Thursday, January 01, 2015 12:35:54 PM

Post# of 253078
RGLS, ACHN, GILD, ABBV, ENTA> RA Capital portfolio mgr speculates on the HCV market...

Hepatitis C Commercial Game Theory
http://www.xconomy.com/national/2015/01/01/hepatitis-c-commercial-game-theory/?single_page=true

The emergence of additional players in the HCV market, like Bristol-Myers Squibb and Merck possibly in 2016 or 2017, will force Gilead and AbbVie to make room for more new entrants. To compete, Bristol and Merck do not need to have the best drugs; they just need to be “good enough” (i.e., well-tolerated, oral dosing for 12 weeks or less, with greater than 90 percent cure rates). Each company’s debut may trigger a single round of discounting to establish the new market share equilibrium, but each party will do its best not to accidentally over-elbow the others into a frenzy of price discounts. Based on what is known about their compounds, Merck’s regimen could be comparable to Gilead’s, requiring only 8 weeks of dosing for most patients, while Bristol’s regimen may be more like AbbVie’s, requiring 12 weeks of dosing. All, though, should fall within the “good enough” spectrum.

Others are coming. Achillion Pharmaceuticals (NASDAQ: ACHN) is a small company with four HCV drugs in clinical development; it is working on a combination regimen that could come to market by 2018, maybe a year behind Merck. Even if all known HCV patients sought treatment today, due to capacity constraints and the large pool of undiagnosed patients, there will still be millions of people who need treatment in 2018. That makes HCV a substantial and long lasting market worth fighting for. And that’s even if treatments are priced at a half, or a third of the cost they are today—especially if, given the deflation expected to occur over the next few years, payers continue to drag their feet on enabling widespread access to treatments.

Therefore, by 2018, barring consolidation among these companies, there will likely be five “good enough” regimens—and potentially more—competing for a slice of a still very large pie. Other companies, notably Johnson & Johnson (NYSE: JNJ), are still working on combination treatments, but may fall short of qualifying for “good enough.” And then there’s Regulus Therapeutics (NASDAQ: RGLS), whose subcutaneously injected antisense drug, RG101, is showing signs in early studies that after giving a patient a single injection, a physician might only need to prescribe 4 or 6 weeks of even moderately effective oral drugs—including those that might not be considered “good enough” on their own—to ensure a very high rate of cure for patients.

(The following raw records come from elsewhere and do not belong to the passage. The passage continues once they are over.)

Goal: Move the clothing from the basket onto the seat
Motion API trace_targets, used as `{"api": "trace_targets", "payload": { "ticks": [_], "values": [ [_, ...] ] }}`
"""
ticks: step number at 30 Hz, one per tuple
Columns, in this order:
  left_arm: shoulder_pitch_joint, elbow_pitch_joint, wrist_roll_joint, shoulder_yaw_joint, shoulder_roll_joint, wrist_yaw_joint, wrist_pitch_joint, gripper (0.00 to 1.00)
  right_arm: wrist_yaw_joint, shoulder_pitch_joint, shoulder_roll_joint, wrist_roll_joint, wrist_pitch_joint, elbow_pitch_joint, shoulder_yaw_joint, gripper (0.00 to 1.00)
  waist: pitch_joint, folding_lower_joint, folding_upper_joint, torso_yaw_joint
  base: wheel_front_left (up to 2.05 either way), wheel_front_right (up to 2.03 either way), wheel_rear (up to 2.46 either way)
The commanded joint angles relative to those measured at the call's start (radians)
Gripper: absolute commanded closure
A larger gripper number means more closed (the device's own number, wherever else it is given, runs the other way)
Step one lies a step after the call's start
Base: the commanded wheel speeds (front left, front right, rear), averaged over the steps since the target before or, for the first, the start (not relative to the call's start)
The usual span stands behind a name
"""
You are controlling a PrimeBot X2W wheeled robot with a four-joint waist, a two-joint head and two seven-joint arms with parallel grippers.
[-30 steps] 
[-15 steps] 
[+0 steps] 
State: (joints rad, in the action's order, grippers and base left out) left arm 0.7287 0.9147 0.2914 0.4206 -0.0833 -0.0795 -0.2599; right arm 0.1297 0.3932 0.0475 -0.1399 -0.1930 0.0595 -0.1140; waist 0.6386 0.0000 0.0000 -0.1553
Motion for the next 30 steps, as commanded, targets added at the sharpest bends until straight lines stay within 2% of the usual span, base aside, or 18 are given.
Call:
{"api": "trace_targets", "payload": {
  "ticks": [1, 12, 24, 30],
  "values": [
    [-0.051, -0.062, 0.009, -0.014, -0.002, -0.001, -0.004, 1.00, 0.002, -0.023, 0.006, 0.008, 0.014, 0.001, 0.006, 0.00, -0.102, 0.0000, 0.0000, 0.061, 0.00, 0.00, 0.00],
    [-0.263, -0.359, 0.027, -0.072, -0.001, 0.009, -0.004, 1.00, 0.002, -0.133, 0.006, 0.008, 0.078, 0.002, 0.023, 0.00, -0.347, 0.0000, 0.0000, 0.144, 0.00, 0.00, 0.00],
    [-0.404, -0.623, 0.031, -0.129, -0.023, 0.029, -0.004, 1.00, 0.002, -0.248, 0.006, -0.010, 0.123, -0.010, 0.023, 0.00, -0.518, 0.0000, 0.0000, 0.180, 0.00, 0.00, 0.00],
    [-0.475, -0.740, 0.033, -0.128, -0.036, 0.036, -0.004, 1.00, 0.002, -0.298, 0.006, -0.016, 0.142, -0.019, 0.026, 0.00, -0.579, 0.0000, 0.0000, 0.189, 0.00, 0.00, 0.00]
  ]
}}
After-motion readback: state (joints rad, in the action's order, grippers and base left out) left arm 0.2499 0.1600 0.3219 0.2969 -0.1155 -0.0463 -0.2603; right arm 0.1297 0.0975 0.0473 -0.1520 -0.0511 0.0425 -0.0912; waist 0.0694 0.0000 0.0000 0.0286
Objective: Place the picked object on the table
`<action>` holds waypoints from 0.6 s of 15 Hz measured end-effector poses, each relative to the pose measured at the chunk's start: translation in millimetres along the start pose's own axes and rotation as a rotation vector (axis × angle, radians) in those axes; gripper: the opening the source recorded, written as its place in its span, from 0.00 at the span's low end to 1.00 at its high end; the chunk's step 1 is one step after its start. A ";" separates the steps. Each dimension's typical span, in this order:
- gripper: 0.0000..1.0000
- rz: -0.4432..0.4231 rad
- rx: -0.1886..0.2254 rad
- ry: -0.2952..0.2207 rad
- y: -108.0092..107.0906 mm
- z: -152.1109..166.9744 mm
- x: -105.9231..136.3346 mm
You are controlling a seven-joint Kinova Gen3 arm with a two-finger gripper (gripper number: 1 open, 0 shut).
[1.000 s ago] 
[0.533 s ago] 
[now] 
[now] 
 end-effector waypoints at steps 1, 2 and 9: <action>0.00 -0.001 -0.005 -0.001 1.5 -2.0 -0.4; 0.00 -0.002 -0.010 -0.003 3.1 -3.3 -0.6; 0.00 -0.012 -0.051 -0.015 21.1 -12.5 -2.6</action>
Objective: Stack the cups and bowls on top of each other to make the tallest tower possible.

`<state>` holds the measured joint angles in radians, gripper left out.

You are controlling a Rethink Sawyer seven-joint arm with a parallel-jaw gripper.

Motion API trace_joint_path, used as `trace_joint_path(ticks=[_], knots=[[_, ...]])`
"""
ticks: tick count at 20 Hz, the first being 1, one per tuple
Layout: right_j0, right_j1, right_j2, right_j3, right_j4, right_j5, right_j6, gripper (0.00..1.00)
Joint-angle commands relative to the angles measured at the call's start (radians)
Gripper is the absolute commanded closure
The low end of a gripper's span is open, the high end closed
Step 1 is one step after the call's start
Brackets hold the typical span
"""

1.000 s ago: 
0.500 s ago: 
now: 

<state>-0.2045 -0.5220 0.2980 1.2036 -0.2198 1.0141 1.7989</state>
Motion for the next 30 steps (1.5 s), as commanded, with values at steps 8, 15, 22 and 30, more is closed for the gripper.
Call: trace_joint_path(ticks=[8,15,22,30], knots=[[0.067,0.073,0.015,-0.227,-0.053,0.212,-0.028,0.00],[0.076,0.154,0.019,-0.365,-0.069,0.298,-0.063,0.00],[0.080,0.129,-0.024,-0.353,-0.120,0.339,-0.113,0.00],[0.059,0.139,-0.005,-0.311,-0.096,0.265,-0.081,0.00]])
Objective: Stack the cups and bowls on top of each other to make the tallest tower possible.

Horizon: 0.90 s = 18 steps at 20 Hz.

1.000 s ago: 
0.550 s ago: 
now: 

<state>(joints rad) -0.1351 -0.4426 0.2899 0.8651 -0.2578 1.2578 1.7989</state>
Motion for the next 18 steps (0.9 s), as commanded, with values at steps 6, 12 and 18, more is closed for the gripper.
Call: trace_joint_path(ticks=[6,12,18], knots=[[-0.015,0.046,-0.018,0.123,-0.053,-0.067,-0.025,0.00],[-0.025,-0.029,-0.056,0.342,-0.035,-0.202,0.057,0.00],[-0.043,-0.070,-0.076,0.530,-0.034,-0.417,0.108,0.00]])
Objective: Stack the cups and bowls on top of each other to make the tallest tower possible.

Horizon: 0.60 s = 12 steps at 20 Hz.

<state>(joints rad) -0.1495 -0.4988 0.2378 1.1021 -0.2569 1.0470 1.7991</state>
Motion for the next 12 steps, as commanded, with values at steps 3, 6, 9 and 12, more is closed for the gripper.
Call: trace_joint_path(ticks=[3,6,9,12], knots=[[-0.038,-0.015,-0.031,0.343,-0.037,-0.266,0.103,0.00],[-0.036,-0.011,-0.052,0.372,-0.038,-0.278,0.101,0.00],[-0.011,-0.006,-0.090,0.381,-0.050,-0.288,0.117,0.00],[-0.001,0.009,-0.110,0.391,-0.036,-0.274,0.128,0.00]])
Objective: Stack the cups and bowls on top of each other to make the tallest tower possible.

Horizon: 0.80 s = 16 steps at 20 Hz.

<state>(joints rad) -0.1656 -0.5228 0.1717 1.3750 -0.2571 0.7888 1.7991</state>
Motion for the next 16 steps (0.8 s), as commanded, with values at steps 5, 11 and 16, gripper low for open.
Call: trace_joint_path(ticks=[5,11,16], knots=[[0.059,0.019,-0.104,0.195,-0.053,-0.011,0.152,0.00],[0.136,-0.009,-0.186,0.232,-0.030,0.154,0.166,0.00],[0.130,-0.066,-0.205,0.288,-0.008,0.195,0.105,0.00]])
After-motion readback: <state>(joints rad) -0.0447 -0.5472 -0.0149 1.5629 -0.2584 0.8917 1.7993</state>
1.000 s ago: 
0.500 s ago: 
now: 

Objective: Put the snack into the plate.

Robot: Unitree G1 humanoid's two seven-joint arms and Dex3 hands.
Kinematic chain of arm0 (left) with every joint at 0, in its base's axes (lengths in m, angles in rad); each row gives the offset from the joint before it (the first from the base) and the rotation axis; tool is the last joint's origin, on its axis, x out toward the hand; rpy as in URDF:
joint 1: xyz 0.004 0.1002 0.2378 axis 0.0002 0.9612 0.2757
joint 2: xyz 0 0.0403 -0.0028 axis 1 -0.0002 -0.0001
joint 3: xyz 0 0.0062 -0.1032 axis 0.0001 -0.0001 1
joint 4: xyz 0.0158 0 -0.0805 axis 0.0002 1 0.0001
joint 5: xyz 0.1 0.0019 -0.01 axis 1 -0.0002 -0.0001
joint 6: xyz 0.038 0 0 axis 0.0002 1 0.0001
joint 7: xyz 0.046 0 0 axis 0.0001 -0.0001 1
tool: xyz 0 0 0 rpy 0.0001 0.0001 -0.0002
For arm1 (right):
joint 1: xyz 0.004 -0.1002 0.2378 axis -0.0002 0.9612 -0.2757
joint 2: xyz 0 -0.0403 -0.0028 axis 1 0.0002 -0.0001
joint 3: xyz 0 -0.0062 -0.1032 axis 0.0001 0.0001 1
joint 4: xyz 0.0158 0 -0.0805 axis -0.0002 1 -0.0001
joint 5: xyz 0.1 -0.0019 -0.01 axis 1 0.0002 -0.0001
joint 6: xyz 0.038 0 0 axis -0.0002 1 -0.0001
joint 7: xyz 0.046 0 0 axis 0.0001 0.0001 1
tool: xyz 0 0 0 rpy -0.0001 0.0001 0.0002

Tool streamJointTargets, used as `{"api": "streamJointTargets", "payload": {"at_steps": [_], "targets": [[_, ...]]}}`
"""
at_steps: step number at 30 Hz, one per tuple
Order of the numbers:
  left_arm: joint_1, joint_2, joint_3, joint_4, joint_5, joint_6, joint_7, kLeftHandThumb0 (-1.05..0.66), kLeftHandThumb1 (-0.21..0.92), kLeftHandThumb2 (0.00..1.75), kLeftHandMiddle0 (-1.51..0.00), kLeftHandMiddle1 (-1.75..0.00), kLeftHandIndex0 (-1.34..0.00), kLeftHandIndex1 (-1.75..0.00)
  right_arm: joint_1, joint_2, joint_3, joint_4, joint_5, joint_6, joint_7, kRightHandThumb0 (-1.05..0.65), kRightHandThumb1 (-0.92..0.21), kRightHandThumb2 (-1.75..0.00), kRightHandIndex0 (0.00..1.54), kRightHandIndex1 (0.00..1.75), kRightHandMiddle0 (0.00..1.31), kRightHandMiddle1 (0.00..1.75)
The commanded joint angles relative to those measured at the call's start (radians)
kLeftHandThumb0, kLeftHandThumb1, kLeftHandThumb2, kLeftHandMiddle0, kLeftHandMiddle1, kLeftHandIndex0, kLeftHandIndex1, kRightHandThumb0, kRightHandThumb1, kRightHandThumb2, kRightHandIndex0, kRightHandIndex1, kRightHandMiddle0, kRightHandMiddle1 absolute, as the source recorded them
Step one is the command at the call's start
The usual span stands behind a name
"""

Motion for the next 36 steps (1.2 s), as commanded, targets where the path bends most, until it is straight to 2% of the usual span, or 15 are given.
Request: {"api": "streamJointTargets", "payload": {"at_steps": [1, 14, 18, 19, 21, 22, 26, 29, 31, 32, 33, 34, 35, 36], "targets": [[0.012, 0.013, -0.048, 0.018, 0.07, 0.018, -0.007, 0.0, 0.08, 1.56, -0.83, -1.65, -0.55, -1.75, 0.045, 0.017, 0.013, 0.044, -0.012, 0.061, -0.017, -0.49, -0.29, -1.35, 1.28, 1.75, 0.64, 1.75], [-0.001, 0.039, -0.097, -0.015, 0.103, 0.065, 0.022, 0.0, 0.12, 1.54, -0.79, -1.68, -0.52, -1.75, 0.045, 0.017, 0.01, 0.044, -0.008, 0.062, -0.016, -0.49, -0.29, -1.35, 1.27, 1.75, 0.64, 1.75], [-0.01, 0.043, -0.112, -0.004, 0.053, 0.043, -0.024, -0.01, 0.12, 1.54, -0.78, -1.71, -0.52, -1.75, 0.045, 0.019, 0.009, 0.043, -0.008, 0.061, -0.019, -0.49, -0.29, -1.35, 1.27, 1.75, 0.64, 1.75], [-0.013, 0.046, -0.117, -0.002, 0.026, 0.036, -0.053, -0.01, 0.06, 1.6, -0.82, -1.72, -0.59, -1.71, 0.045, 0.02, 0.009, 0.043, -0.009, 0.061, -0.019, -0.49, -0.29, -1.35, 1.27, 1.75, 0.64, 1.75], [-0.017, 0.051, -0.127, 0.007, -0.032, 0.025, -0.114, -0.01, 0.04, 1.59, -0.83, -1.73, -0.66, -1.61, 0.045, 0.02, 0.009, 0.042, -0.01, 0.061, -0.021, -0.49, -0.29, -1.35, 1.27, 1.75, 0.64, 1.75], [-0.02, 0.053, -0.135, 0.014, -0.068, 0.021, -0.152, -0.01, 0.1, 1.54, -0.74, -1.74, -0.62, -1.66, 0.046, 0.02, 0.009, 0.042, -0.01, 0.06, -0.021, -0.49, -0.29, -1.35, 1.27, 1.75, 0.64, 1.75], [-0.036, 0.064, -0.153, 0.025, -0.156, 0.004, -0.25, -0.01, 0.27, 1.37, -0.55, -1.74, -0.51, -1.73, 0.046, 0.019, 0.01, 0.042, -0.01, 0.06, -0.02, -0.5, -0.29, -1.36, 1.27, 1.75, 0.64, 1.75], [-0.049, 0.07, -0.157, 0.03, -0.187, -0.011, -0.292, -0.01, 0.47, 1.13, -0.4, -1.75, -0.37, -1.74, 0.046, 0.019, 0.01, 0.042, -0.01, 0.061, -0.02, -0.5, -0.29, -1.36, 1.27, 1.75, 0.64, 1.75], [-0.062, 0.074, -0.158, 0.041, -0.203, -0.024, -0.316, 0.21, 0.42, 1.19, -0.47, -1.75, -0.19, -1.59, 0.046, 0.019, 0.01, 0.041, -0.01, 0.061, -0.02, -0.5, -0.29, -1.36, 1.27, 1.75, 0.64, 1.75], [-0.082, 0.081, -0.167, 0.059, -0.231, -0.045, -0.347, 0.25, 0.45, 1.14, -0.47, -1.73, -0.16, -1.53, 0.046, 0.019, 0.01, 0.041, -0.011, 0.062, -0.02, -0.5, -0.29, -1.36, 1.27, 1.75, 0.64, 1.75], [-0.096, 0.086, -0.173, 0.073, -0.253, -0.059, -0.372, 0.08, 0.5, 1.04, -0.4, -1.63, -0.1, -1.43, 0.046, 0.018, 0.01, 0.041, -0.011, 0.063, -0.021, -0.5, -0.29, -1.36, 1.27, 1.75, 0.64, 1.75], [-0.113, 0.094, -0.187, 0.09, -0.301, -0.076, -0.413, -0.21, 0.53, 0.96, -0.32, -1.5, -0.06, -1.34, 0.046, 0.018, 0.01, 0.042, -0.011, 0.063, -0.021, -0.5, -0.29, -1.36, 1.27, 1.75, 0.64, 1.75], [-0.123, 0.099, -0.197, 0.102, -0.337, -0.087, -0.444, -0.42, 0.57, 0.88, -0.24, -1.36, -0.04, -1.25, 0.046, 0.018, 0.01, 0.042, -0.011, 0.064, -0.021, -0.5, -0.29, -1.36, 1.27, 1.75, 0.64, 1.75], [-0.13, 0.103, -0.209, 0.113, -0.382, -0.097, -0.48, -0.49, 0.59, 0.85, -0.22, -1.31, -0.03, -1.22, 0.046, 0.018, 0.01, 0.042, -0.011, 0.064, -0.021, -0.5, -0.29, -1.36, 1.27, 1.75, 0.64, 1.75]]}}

Before elaborating on Achillion and Regulus, I’ll pause briefly to disclose that the fund that my colleagues and I manage holds positions in both companies. We built these positions in part because of our conviction in the analysis of the HCV landscape presented here; we could certainly be wrong. While these arguments stand on their own merits and represent my views, if I, as a professional investor, held such views without owning stock in these companies, readers should question my sincerity.

While tacit collusion could potentially keep prices from eroding when there are two, three, and maybe even four players, having five or six players might just bring about a true, chaotic price war. Clearly, Gilead, AbbVie, Bristol, and Merck have the most to lose from Achillion and/or Regulus coming to market; game theory would dictate that the larger companies would just buy out the smaller ones to avoid the risk. Arguably, any other company could achieve a dominant position in the HCV arena by buying both Achillion and Regulus. Their combined market capitalization is currently $2 billion—therefore, paying even a 100 percent premium would cost little more than the $3.85 billion Merck paid for Idenix Pharmaceuticals earlier this year. Wouldn’t it be interesting if a company out of left field like Alexion Pharmaceuticals (NASDAQ: ALXN) acquired Achillion for its Factor D inhibitor to protect its flank in complement disorders, while gaining a highly valuable HCV franchise in the deal?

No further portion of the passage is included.